To start with you could off load some the stuff in the application scope into the request scope. Particularly the stuff that customizes the application. Another benefit about doing this is you don't to reinit the whole application when change a customized setting or correct a spelling error.
I'm with Chris. The performance levels we get from servers today are totally reliant on layers of caching. I want my DB server to cache the entire database in RAM, I want my CF server to cache every compiled tag in RAM, and I want the user's browser to cache every bit of static content it can. *And* I want to cache every CFC instance I create during a session in the Session scope, and every CFC instance that's used across sessions in the Application scope. I don't care how many keys that is - just tell me how much memory and I'll buy it.
The only thing that would deter me is that cache management is hard, so I don't want to write it myself. But once again, show me an industrial strength cache manager and I'll buy it. (Or just download it - thanks again to Mark Mandel).
I can understand the questions over how the server is handling the load. But I think it's likely a moot point compared to session variables (e.g. 1,000 session vars for 1,000 users is 1,000,000 vars to track). The real issue is what the application scope is intended for. I have a hard time imagining how that many application scope vars could exist and it being properly used. I wouldn't be surprised if they're using it to do things like specify 10 different font colors when really that is the job of style sheets (even if they're dynamically called).
Just my 2 cents...
Personally my main concern for something like that would simply be the maintainability.

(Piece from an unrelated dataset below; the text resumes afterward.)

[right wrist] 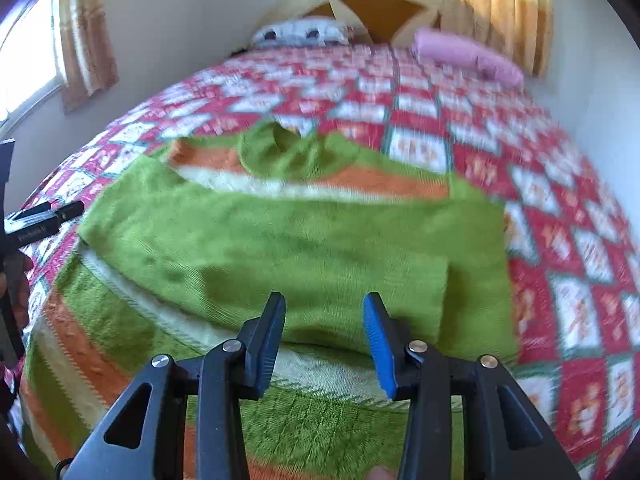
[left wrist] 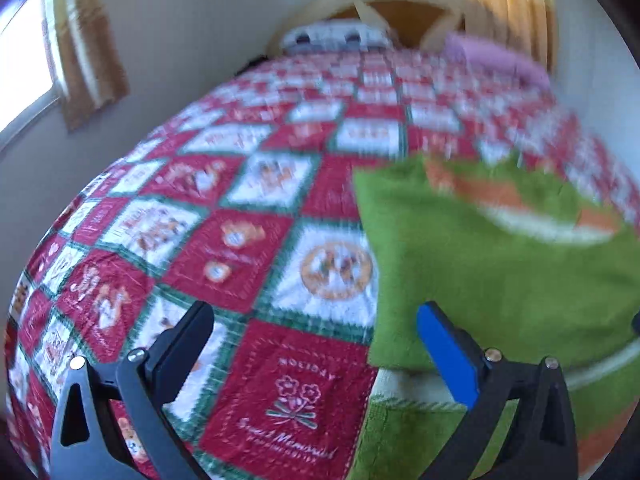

If you use the application scope to store page caches or something like that I could see how you could very quickly get up to a few thousand elements. However, when you are debugging a problem with your cache I would imagine it could be a bit time consuming for a develop to have to deal with such a large structure or it might make it difficult to get down to the root cause of any problem related tot he application scope. RAM is cheap, but developer time is not.
So I would personally evaluate if that information REALLY needs to be in the application scope. From experience I am willing to bet that 80%+ of those keys are coming from only a few places (like page caching). So I would just focus on where MOST of the keys are coming from.
If it turned out that the application scope is truly the most appropriate place for the data, then I might suggest storing some of that data in nested structures/arrays. For example, if 80%+ of the keys were from page caching then create a structure in the application scope named “cache” and place all your HTML cache in there. This will clean up the root of the application scope and hopefully make debugging or maintenance a little bit easier. (of course you will need to verify the application["cache"] key exists before accessing it, but you can do that in the applicationStart() method so the extra IF statement should not be a performance concern).
Just for argument sake, 2000 individual top-level keys seems excessive.
However if you had a application scope structure within which you held the pages of your site cached or you loaded your CFCs into application.lib structure.
I think what I'm saying is that the data hierarchy within the application scope is more important here rather than whether there are 2k or 2million keys. As long as it it correctly structured this should not be a problem.
You don't need CF8, fusion reactor, or see fusion to see how much ram your JVM is using: Java's Runtime class exposes this info: http://www.petefreitag.com/...
Good point Pete. To be fair though - CF8s ability to show how much RAM each key is taking is pretty handy.